I think things are better and can be better.
We have to concern ourselves with the younger generation. The trans younger community is killing themselves at astronomical rates. This is not just the bullying that is going on but the marginalization in the LGBT community. We have a lot of education and communication problems in our community.
I believe in order to clean up politically we need to clean up our own house first. We are not good at that unless something tragic happens. We can't wait for that to happen. There is a man in the White House right now who couldn't care less about us. If push came to shove then we would be the first to go.
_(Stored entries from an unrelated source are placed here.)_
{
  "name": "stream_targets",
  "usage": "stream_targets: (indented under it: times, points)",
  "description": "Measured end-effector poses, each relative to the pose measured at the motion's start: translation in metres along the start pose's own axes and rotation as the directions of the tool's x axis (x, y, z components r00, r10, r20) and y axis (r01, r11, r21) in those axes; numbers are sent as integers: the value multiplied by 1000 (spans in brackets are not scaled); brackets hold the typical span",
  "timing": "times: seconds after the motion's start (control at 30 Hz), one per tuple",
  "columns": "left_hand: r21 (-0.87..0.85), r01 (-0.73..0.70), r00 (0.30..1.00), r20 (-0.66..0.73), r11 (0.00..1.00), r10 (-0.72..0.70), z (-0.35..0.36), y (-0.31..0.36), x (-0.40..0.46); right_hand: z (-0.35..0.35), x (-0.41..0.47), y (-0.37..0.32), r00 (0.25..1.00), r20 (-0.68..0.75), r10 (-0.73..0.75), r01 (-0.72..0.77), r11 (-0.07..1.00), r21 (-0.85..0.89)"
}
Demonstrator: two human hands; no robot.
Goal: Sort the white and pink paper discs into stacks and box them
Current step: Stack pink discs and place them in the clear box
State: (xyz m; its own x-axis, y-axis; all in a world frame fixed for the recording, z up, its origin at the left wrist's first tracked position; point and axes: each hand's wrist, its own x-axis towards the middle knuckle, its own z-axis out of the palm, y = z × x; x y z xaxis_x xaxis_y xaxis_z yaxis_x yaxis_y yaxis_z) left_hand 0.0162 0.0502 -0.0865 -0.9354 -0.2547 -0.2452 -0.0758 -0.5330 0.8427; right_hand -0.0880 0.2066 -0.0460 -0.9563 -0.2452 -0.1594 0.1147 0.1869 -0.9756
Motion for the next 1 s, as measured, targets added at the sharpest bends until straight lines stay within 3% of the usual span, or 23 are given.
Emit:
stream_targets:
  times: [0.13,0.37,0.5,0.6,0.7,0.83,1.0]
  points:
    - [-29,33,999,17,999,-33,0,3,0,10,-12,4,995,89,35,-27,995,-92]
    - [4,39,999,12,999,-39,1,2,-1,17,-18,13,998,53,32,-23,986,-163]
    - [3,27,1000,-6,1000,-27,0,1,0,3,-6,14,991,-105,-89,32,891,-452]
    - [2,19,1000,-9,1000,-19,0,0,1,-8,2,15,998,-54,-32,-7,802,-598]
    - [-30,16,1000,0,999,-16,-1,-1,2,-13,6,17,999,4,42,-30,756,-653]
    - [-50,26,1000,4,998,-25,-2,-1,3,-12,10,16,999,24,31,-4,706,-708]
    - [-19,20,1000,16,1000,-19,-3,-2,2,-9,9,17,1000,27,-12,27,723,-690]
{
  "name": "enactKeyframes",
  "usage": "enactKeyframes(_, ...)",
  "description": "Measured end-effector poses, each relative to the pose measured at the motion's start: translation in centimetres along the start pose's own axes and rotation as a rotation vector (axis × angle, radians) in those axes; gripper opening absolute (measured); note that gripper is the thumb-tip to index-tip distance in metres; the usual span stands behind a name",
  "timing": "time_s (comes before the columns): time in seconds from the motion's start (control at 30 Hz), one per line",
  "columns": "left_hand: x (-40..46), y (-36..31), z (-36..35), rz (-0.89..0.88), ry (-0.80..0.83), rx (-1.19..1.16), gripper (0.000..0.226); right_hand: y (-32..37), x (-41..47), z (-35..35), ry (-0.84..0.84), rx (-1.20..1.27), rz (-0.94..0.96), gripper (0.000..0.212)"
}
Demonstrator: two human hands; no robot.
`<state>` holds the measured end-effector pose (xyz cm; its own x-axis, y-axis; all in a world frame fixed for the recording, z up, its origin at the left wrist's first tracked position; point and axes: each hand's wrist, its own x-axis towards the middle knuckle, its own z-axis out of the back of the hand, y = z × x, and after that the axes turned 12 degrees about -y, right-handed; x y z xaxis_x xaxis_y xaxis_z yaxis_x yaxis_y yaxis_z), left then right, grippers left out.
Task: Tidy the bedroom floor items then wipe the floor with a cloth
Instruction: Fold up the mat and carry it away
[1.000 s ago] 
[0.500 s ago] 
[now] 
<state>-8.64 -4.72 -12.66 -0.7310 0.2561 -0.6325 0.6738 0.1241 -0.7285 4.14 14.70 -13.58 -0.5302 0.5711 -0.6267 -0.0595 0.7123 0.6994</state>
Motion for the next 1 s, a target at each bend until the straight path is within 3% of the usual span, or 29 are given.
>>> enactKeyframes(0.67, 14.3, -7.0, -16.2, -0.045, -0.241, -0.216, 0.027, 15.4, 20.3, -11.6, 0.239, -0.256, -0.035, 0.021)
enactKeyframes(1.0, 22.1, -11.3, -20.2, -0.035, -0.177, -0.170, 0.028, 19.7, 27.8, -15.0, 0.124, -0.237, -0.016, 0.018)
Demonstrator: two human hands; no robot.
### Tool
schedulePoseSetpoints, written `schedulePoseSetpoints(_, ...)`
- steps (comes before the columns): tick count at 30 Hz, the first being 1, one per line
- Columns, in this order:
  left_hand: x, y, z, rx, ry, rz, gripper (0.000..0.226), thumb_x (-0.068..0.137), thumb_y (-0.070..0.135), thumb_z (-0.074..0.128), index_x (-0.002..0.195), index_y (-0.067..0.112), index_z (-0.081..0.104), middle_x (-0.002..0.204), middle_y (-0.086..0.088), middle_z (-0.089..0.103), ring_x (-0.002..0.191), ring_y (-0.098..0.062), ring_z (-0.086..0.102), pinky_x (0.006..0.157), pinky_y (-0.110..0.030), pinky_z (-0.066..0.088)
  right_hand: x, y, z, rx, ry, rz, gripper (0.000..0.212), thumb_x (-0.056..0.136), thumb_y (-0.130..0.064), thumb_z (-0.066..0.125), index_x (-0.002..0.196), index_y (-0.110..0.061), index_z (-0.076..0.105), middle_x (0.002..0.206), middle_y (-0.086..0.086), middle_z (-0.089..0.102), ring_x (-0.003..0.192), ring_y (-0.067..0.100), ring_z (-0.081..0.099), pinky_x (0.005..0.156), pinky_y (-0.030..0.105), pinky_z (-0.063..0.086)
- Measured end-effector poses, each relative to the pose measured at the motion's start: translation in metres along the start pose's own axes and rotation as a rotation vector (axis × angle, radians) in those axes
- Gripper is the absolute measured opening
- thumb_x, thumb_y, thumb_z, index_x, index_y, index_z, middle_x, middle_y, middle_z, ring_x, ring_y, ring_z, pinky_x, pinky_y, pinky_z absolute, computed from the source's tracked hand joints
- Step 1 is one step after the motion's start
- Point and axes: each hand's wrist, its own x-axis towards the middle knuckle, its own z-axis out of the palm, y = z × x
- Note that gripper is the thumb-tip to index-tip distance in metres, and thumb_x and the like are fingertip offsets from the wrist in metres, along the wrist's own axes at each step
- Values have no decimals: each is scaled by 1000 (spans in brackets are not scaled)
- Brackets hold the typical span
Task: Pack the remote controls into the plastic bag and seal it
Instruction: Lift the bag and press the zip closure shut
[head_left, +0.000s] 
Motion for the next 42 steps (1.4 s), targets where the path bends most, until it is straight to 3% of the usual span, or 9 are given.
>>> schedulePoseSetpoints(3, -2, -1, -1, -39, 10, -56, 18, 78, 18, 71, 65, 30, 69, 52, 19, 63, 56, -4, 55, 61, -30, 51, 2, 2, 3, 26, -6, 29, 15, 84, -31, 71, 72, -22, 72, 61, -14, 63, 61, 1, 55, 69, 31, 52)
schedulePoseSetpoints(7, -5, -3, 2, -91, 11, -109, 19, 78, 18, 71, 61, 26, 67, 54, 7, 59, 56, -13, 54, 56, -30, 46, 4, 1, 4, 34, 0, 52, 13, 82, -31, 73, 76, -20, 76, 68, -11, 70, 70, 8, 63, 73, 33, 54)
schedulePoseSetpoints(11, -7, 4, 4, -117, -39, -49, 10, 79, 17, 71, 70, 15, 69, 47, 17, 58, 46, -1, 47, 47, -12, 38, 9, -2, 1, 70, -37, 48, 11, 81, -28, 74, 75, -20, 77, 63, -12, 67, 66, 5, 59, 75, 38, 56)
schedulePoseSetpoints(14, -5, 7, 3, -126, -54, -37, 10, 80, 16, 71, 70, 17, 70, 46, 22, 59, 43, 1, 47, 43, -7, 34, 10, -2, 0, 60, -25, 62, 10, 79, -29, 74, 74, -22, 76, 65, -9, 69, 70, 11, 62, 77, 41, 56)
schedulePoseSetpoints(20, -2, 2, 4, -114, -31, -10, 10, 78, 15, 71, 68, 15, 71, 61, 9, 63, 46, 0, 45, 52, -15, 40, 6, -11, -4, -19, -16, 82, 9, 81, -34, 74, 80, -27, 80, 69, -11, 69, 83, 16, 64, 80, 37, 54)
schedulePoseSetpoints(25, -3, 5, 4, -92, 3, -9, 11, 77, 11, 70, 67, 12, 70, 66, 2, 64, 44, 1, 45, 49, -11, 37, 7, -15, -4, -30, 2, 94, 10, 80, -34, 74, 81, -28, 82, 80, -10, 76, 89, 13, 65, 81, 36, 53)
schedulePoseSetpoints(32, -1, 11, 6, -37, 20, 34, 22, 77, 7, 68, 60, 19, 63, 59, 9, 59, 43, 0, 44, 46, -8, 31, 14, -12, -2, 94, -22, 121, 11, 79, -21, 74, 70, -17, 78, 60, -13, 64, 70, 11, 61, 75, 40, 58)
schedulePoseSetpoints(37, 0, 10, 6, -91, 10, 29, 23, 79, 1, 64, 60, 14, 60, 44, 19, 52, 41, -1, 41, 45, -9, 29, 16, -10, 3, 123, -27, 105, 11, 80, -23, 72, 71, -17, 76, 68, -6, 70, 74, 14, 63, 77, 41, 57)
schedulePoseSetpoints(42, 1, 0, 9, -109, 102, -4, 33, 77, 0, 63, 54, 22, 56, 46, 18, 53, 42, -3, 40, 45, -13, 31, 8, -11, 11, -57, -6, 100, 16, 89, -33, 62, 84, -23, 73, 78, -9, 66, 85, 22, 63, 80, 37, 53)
We've got to congeal and be a tribe. We can't do that until we learn our own LGBT history. That goes back to my point about Honey West!
WCT: What do you think of Caitlyn Jenner?
AB: I feel she is in the best place she can be for what she knows. The best thing she can do for herself is take a vacation. She needs to stop for a minute. Anyone that goes through any transition, whether marriage to being single, having a job to unemployment, or whatever, if it is done on a large stage it turns into theatrics. It is not spiritual or truthful. It is not founded in any kind of reality. That is true of anyone, not just Caitlyn Jenner.
She is going through a massive change in her life on a global scale. I don't know how we expect her to act except for exactly how she is acting. She is not doing this in a spiritual way but instead a public way. I think she is a wonderful human being with her heart in the right place. She just needs to stop. She's got the money and the time. Get the hell out of Dodge and relax for a few minutes!